What you will do
Every line from the one containing "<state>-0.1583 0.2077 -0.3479" through the end of the data is to be copied exactly, and nothing outside that range.

Data excerpt

----------------

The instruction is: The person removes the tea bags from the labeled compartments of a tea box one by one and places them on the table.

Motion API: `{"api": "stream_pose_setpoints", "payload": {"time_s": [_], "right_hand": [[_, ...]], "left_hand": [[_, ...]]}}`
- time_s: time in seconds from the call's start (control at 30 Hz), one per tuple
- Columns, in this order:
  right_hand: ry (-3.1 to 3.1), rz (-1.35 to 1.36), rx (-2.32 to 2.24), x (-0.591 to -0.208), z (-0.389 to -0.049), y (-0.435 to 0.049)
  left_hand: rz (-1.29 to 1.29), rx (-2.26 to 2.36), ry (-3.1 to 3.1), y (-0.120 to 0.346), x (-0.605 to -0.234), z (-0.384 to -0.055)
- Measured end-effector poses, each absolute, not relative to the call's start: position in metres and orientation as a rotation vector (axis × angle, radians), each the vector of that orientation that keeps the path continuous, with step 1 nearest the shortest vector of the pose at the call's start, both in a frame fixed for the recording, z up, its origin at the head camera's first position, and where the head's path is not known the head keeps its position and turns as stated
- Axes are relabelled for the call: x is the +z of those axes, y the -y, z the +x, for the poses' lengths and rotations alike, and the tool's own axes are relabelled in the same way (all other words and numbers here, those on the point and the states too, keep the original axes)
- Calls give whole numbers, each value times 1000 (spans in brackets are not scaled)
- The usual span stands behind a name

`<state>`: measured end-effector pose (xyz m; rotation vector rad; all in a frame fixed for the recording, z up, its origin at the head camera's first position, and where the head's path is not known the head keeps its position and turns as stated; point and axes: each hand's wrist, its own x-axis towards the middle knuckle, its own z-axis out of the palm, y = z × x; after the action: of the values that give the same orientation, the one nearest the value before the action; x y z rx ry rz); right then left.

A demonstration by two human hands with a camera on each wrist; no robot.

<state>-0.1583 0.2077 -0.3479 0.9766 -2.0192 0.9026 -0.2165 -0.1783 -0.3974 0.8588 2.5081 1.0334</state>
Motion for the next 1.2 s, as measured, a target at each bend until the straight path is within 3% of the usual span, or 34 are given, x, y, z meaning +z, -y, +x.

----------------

Written response
<state>-0.1583 0.2077 -0.3479 0.9766 -2.0192 0.9026 -0.2165 -0.1783 -0.3974 0.8588 2.5081 1.0334</state>
Motion for the next 1.2 s, as measured, a target at each bend until the straight path is within 3% of the usual span, or 34 are given, x, y, z meaning +z, -y, +x.

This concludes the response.